The forecast had been for really good VFR weather for the weekend, and the television weather maps confirmed it would be a fine day for a short jaunt in the airplane and a nearly perfect day for the airshow. My first hint that the day was not to turn out the way I planned was on the way to the airport when I noticed there were some clouds pushing down on the tops of the Catskill Mountains across the Hudson River. It was still pretty good VFR as I unloaded Judith's weekend provisions from the car on the ramp in front of the hangar. The scattered clouds had coalesced into a broken layer, but the ceiling appeared high enough that we could comfortably skirt the mountains to the north and fly down the wide flat valley that separates the Catskills from the Adirondacks.
As I opened the hangar door and began to tow the airplane out, I realized that Judith was busy consolidating her beer, wine and homemade hummus into one canvas bag. "Watch the wing," I called to her as I pulled the airplane around toward where she was bending over. She did. She bent even further forward so the wing would pass comfortably above her.

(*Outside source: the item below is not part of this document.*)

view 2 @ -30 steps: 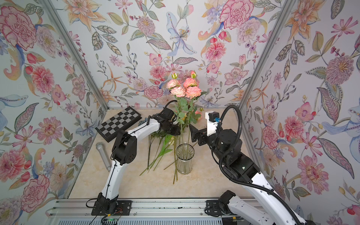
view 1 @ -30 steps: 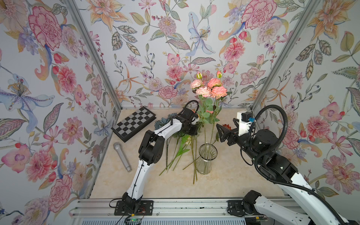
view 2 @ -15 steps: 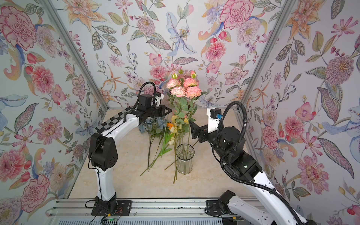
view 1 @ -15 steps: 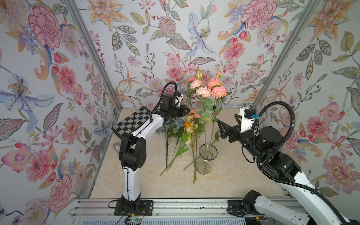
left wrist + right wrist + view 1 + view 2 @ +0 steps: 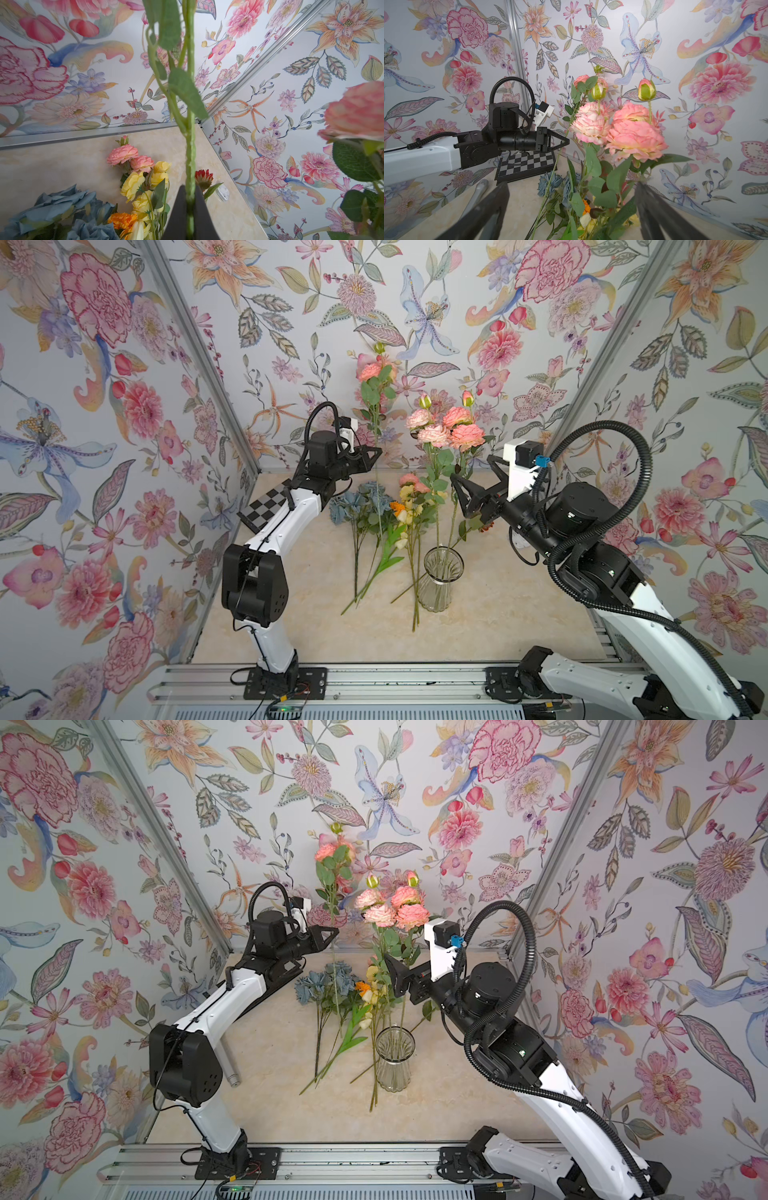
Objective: Place the pink flowers into the vase
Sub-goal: Place the flower in the vase.
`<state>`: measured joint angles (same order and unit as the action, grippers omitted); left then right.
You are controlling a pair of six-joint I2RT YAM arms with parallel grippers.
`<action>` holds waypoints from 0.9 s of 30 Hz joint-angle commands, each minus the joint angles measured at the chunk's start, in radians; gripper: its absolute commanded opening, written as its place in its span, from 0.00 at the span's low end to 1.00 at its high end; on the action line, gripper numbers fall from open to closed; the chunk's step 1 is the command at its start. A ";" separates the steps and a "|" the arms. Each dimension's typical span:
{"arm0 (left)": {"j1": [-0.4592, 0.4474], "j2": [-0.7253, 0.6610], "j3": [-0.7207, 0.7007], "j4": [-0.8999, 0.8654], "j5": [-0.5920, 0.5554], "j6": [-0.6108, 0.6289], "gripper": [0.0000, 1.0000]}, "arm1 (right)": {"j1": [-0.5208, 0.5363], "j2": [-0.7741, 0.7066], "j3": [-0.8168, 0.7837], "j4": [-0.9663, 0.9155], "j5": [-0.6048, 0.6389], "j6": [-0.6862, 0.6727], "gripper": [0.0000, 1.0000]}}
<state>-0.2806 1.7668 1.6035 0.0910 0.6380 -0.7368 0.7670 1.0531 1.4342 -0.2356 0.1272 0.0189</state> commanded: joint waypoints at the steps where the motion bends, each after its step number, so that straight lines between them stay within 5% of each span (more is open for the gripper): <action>1: 0.003 -0.100 -0.009 0.032 -0.033 0.079 0.00 | 0.025 0.054 0.060 0.036 -0.065 -0.036 0.96; 10: 0.008 -0.299 -0.148 0.080 -0.036 0.170 0.00 | 0.062 0.251 0.234 0.093 -0.136 -0.044 0.91; 14: 0.011 -0.389 -0.242 0.158 0.015 0.196 0.00 | 0.063 0.359 0.349 0.093 -0.194 -0.034 0.76; 27: 0.011 -0.612 -0.475 0.349 0.190 0.253 0.00 | 0.069 0.609 0.598 0.093 -0.422 0.030 0.56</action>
<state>-0.2794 1.1908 1.1603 0.3424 0.7612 -0.5133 0.8307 1.6363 1.9888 -0.1619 -0.2127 0.0315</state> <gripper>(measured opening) 0.076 0.568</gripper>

The wing passed over her and Judith stayed bent way over, shuffling her supplies. I felt a slight bump and thought I'd rolled over a stone on the ramp, but then there was a muffled cry from somewhere on the far side of the airplane. The stabilator had caught Judith's hip, and when I got to her she was sitting on the ground. Not happy. And I don't think my yelling at her for not watching for the tail earned me any points. "You told me to watch out for the wing. I watched out for the wing!"
After that the flight went fine. For about 15 minutes. As we swung north to slip around the edge of the mountains, it appeared that the clouds above them were being supported by the shoulders of the mountains. Over the foothills to the north the clouds were lower. At 2,500 feet there were towers on the moving map of the UPS-AT MX20 that were displayed in red, meaning they were at or above our altitude. The visibility was still good and I could see the towers. I knew that just around and west of the mountains the terrain dropped away and we'd probably have reasonable VFR weather. Suddenly, the terrain alert on the MX20 flashed. I keyed the button to bring up the terrain map and for a foolish moment could see a way to avoid the red and yellow contours and stay over the green as we worked our way west.